Entries taken from a collection:
- - - - -
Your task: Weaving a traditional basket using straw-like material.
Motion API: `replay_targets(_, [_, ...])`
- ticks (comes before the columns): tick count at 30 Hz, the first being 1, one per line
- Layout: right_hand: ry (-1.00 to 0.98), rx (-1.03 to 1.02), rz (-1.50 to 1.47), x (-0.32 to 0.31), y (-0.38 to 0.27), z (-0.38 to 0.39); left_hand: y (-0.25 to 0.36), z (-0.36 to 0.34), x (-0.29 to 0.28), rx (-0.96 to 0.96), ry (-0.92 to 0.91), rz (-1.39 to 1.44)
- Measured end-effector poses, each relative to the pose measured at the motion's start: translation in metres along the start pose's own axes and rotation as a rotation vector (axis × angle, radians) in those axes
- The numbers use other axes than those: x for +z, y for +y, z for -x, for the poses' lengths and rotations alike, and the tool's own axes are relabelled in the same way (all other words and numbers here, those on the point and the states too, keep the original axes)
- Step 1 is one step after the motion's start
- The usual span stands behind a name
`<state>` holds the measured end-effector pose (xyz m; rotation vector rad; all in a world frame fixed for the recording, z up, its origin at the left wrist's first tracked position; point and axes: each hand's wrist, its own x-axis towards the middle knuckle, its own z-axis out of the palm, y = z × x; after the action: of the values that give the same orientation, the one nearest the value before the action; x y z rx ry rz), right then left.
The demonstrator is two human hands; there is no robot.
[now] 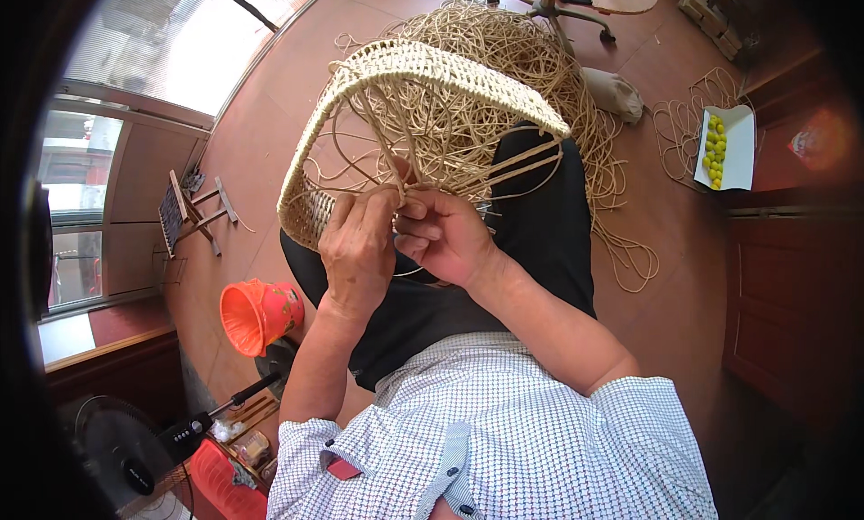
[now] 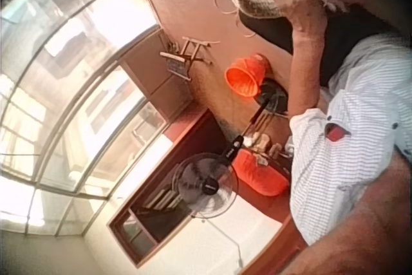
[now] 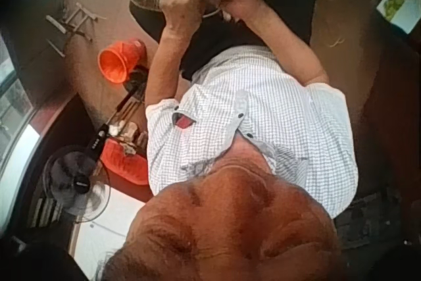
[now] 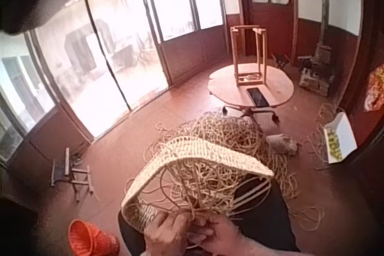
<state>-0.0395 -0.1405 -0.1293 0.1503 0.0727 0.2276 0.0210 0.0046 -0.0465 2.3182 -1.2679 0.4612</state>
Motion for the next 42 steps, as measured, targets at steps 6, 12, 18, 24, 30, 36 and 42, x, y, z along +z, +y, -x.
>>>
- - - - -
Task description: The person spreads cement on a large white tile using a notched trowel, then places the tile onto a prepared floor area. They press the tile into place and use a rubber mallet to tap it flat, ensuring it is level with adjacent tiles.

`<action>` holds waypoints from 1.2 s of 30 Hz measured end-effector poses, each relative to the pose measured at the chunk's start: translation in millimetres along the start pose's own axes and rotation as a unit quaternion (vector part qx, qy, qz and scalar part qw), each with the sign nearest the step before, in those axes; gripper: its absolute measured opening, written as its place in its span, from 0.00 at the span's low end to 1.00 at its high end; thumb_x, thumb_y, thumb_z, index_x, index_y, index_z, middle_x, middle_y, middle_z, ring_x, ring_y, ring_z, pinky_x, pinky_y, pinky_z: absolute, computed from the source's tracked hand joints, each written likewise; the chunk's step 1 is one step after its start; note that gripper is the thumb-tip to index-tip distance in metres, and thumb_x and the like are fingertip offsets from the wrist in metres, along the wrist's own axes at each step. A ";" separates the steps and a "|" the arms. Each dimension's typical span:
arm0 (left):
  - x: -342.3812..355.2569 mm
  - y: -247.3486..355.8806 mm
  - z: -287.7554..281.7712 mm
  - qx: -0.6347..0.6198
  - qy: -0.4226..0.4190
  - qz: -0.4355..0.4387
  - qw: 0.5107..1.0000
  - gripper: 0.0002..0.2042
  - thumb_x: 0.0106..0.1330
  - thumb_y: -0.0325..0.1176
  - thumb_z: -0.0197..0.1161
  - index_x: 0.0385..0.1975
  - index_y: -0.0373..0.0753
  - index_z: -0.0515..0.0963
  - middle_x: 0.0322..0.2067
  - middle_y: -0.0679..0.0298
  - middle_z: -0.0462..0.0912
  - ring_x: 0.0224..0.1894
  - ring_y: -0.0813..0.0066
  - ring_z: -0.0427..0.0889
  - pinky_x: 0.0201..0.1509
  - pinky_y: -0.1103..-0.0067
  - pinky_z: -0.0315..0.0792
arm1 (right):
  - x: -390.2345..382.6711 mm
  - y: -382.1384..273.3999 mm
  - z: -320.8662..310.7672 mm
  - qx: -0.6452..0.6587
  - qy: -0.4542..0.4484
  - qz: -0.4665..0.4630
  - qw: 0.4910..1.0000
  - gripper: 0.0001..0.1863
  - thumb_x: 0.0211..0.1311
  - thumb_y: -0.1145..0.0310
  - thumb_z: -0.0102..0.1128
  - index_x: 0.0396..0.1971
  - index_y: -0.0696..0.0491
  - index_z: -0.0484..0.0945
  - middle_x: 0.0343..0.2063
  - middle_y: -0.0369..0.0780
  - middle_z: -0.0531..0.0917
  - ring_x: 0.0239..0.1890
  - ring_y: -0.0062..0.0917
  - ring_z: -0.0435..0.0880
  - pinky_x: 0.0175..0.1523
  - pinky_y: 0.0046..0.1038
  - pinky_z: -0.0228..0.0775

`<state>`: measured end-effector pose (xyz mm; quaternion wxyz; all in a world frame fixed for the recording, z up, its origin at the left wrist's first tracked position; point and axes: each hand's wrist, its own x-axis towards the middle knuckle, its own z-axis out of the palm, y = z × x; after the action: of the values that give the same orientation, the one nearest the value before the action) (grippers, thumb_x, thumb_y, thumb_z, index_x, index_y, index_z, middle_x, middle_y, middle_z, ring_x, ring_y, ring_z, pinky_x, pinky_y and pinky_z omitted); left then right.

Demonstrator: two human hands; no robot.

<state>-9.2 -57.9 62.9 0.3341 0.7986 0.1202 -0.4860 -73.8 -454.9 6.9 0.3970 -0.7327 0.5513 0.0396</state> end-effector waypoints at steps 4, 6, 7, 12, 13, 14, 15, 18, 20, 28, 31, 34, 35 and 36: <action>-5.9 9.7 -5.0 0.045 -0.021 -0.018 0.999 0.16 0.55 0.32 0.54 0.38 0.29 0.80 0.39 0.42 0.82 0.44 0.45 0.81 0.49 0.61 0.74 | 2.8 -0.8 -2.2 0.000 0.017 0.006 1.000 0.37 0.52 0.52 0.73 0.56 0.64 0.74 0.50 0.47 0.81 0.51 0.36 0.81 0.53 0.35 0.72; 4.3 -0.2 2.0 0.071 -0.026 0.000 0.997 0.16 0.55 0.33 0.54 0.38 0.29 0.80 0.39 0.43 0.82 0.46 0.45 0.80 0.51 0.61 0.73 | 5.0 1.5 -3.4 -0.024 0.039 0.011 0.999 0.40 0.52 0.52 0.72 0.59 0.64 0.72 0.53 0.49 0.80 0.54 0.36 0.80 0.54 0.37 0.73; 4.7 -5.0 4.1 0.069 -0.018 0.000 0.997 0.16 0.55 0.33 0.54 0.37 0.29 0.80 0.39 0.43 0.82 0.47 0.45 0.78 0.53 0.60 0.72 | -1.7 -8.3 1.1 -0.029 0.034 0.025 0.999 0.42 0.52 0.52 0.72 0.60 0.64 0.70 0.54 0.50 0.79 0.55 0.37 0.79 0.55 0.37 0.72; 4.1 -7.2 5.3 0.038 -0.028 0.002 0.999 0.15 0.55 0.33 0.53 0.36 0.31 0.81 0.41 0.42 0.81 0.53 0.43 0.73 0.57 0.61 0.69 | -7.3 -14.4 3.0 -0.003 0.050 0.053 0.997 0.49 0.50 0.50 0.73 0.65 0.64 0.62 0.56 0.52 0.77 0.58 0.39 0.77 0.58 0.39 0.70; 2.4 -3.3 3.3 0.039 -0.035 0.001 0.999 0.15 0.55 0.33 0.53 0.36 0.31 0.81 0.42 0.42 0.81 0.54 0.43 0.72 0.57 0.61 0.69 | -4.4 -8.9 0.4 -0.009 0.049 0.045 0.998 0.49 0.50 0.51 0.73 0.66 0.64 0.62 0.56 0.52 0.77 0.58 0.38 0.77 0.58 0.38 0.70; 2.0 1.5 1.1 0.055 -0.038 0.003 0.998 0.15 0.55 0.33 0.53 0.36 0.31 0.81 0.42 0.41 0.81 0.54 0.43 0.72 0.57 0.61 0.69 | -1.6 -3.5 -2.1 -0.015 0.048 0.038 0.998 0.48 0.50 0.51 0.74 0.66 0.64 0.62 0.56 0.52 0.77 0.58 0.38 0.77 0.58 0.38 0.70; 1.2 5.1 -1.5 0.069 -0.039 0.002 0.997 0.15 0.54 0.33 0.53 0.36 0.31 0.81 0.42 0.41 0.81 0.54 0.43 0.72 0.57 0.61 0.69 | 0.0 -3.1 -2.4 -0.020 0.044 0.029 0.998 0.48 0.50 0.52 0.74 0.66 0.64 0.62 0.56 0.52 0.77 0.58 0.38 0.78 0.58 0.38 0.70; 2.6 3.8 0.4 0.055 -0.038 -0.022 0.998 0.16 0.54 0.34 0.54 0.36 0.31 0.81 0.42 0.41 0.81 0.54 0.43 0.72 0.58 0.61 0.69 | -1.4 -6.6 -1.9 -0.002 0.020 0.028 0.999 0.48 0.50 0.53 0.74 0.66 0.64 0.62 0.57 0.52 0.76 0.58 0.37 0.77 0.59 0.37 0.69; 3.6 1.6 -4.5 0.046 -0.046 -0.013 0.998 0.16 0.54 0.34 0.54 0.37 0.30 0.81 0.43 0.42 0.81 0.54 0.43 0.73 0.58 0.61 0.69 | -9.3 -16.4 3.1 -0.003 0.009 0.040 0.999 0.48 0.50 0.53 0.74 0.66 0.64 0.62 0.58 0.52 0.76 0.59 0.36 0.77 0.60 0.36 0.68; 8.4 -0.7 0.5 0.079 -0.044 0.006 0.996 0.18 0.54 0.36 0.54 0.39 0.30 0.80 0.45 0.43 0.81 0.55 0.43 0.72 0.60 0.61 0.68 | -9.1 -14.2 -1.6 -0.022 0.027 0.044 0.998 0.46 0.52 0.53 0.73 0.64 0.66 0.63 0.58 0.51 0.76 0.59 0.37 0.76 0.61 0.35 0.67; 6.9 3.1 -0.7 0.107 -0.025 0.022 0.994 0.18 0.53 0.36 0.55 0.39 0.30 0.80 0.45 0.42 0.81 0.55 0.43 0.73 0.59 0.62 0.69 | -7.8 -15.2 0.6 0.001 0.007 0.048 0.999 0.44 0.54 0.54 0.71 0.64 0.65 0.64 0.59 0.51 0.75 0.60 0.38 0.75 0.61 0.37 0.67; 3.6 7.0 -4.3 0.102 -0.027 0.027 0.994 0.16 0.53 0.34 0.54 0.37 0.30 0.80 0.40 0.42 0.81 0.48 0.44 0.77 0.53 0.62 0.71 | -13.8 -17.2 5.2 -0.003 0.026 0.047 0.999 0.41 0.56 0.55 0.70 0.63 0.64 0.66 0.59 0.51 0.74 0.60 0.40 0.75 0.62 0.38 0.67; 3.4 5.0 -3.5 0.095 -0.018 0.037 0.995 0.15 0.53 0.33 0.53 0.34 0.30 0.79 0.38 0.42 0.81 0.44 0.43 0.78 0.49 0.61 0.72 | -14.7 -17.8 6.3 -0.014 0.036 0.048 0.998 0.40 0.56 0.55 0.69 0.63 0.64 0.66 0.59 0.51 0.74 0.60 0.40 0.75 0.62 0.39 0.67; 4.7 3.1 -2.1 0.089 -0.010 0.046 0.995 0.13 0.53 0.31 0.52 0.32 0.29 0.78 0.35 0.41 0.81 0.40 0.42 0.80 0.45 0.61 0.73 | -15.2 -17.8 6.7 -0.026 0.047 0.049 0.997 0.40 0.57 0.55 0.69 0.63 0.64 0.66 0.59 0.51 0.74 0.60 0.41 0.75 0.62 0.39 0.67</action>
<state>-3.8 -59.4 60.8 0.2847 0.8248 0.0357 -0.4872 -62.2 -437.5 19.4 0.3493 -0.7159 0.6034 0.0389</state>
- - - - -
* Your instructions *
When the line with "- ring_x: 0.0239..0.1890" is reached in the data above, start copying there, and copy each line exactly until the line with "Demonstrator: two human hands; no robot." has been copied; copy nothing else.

* Exercise answer *
  - ring_x: 0.0239..0.1890
  - ring_y: -0.0062..0.0917
  - ring_z: -0.0435..0.0880
  - pinky_x: 0.0175..0.1523
  - pinky_y: 0.0046..0.1038
  - pinky_z: -0.0228..0.0775

`<state>`: measured end-effector pose (xyz mm; quaternion wxyz; all in a world frame fixed for the recording, z up, its origin at the left wrist's first tracked position; point and axes: each hand's wrist, its own x-axis towards the middle knuckle, its own z-axis out of the palm, y = z × x; after the action: of the values that give the same orientation, the one nearest the value before the action) (grippers, thumb_x, thumb_y, thumb_z, index_x, index_y, index_z, middle_x, middle_y, middle_z, ring_x, ring_y, ring_z, pinky_x, pinky_y and pinky_z omitted); left then right.

Demonstrator: two human hands; no robot.

What has been written completes the answer.